Records drawn from a dataset
━━━━━━━━━━━━━━━━━━━━━━━━━━━━━━

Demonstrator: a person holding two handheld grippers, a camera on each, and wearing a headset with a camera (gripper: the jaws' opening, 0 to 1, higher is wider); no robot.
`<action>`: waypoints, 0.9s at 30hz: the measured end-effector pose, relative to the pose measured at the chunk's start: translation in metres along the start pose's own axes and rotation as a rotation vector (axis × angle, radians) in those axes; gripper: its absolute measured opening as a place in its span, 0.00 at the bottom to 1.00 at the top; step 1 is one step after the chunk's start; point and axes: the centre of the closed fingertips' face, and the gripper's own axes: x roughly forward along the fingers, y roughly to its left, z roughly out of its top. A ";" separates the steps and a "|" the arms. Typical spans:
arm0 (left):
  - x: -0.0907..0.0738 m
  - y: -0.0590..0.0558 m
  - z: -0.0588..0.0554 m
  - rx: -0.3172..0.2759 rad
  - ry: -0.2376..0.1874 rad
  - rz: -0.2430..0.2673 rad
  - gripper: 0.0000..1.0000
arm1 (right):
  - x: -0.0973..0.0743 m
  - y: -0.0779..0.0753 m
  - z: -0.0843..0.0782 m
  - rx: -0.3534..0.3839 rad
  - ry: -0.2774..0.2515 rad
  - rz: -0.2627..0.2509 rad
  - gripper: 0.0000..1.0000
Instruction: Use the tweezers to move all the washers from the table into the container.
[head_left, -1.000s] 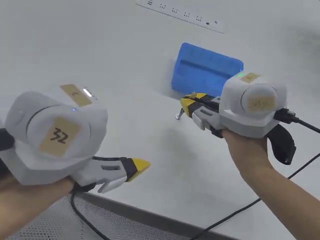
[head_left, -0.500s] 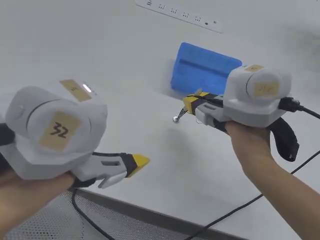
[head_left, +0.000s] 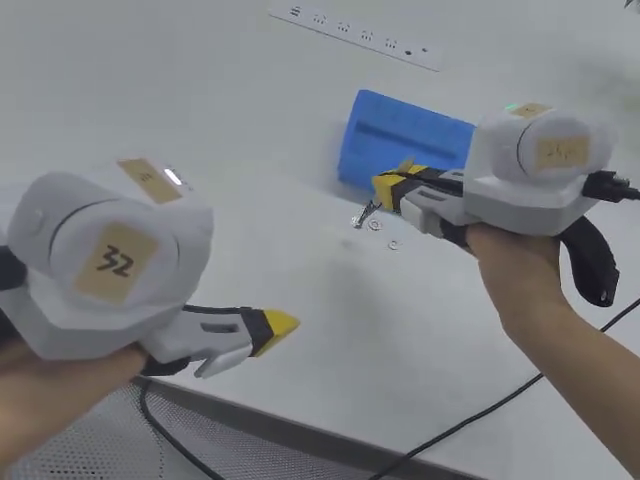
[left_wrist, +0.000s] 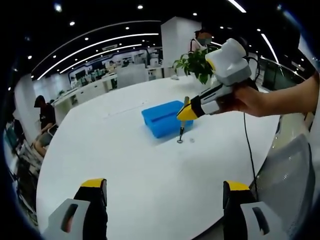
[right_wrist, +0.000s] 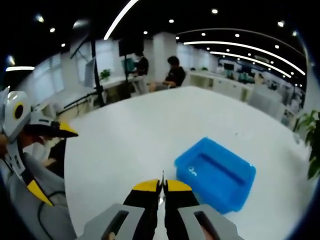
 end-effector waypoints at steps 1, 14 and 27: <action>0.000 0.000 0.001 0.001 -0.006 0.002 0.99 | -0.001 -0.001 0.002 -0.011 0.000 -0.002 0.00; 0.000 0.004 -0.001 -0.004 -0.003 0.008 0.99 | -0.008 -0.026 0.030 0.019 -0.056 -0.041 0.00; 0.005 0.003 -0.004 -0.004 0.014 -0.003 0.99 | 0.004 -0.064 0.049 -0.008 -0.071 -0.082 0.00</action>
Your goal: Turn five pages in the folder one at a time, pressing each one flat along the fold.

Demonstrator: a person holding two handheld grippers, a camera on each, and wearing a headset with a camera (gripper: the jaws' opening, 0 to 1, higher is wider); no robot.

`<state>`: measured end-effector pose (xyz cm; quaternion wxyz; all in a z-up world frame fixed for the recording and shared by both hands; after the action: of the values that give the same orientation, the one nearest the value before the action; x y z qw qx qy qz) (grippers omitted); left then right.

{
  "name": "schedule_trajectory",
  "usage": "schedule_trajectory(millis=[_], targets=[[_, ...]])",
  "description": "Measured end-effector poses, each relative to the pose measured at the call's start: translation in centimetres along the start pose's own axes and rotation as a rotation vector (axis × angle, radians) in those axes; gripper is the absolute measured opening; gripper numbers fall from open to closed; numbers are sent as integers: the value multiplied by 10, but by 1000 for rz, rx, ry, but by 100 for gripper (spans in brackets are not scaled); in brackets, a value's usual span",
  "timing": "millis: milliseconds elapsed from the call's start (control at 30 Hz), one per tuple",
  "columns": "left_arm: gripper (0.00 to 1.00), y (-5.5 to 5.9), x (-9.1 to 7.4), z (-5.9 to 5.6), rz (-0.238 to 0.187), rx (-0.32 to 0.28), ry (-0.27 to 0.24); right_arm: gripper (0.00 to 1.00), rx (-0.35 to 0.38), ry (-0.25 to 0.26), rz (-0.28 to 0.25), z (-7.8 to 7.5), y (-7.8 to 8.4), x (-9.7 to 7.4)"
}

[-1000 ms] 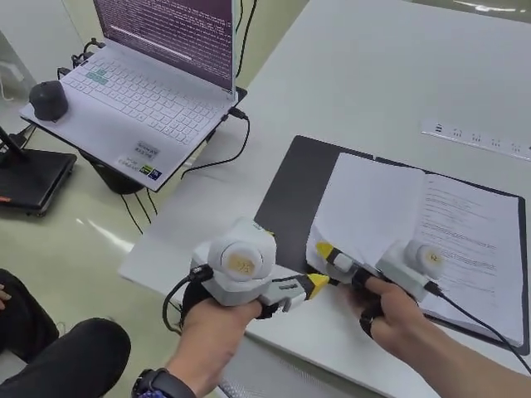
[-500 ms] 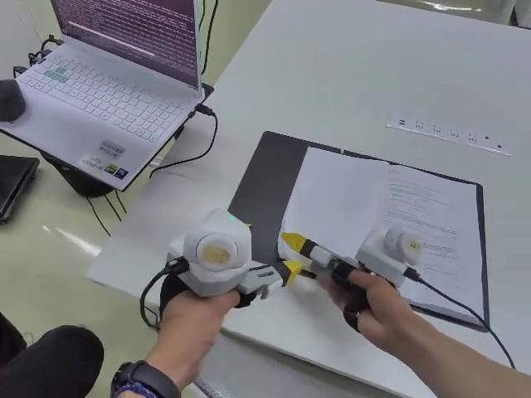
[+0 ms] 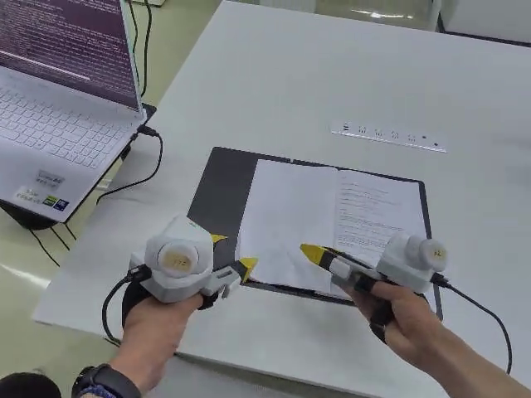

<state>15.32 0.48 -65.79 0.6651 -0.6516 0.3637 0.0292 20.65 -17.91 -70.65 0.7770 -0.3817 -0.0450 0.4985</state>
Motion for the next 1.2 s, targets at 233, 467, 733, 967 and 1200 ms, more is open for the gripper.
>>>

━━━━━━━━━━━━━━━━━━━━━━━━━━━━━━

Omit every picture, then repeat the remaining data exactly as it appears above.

● **Response to this task**:
Demonstrator: a person holding two handheld grippers, a camera on each, and wearing a headset with a camera (gripper: the jaws' opening, 0 to 1, higher is wider); no robot.
`<action>`: waypoints, 0.9s at 30hz: the measured end-effector pose, relative to the pose measured at the chunk's start: translation in metres along the start pose's own axes and rotation as a rotation vector (axis × angle, radians) in those axes; gripper: its absolute measured opening as a place in its span, 0.00 at the bottom to 1.00 at the top; step 1 is one step after the chunk's start; point and axes: the centre of the closed fingertips' face, and the gripper's own axes: x roughly forward along the fingers, y roughly to its left, z roughly out of its top. A ";" separates the steps and a "|" the arms. Typical spans:
arm0 (left):
  - x: -0.0907..0.0738 m
  - y: -0.0590..0.0558 m
  - z: -0.0588..0.0554 m
  - rx: -0.3172..0.2759 rad
  - ry: -0.2376..0.1874 rad
  - rz: -0.2430..0.2673 rad
  - gripper: 0.0000..1.0000
arm1 (right):
  - x: -0.0973..0.0743 m
  - y: -0.0779..0.0753 m
  - z: -0.0843..0.0782 m
  - rx: -0.3534..0.3839 rad
  - ry: -0.2774..0.2515 rad
  - rz: -0.2627..0.2509 rad
  - gripper: 0.0000..1.0000
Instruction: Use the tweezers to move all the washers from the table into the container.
[head_left, -1.000s] 
[head_left, -0.500s] 
[head_left, +0.000s] 
[left_wrist, +0.000s] 
[right_wrist, +0.000s] 
 end-effector waypoints at steps 1, 14 and 27: <action>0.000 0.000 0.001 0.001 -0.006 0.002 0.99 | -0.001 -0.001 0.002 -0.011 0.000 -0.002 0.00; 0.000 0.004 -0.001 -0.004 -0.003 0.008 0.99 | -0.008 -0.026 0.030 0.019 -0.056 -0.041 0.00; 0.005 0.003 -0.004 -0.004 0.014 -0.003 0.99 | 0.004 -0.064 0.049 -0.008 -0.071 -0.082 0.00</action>
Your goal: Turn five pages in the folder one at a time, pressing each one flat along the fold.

Demonstrator: a person holding two handheld grippers, a camera on each, and wearing a headset with a camera (gripper: the jaws' opening, 0 to 1, higher is wider); no robot.

`<state>`: measured end-effector pose (xyz cm; quaternion wxyz; all in a z-up world frame fixed for the recording and shared by both hands; after the action: of the values that give the same orientation, the one nearest the value before the action; x y z qw qx qy qz) (grippers omitted); left then right.

{
  "name": "schedule_trajectory",
  "usage": "schedule_trajectory(millis=[_], targets=[[_, ...]])",
  "description": "Measured end-effector poses, each relative to the pose measured at the call's start: translation in centimetres along the start pose's own axes and rotation as a rotation vector (axis × angle, radians) in those axes; gripper is the absolute measured opening; gripper numbers fall from open to closed; numbers are sent as integers: the value multiplied by 10, but by 1000 for rz, rx, ry, but by 100 for gripper (spans in brackets are not scaled); in brackets, a value's usual span",
  "timing": "millis: milliseconds elapsed from the call's start (control at 30 Hz), one per tuple",
  "columns": "left_arm: gripper (0.00 to 1.00), y (-5.5 to 5.9), x (-9.1 to 7.4), z (-5.9 to 5.6), rz (-0.238 to 0.187), rx (-0.32 to 0.28), ry (-0.27 to 0.24); right_arm: gripper (0.00 to 1.00), rx (-0.35 to 0.38), ry (-0.25 to 0.26), rz (-0.28 to 0.25), z (-7.8 to 7.5), y (-7.8 to 8.4), x (-9.7 to 7.4)"
}

[-1000 ms] 
[-500 ms] 
[+0 ms] 

<state>15.32 0.48 -65.79 0.6651 -0.6516 0.3637 0.0292 20.65 -17.91 -70.65 0.7770 -0.3817 -0.0450 0.4985</state>
Motion for the next 1.2 s, targets at 233, 467, 733, 967 and 1200 ms, more is open for the gripper.
>>>

This output requires nothing further.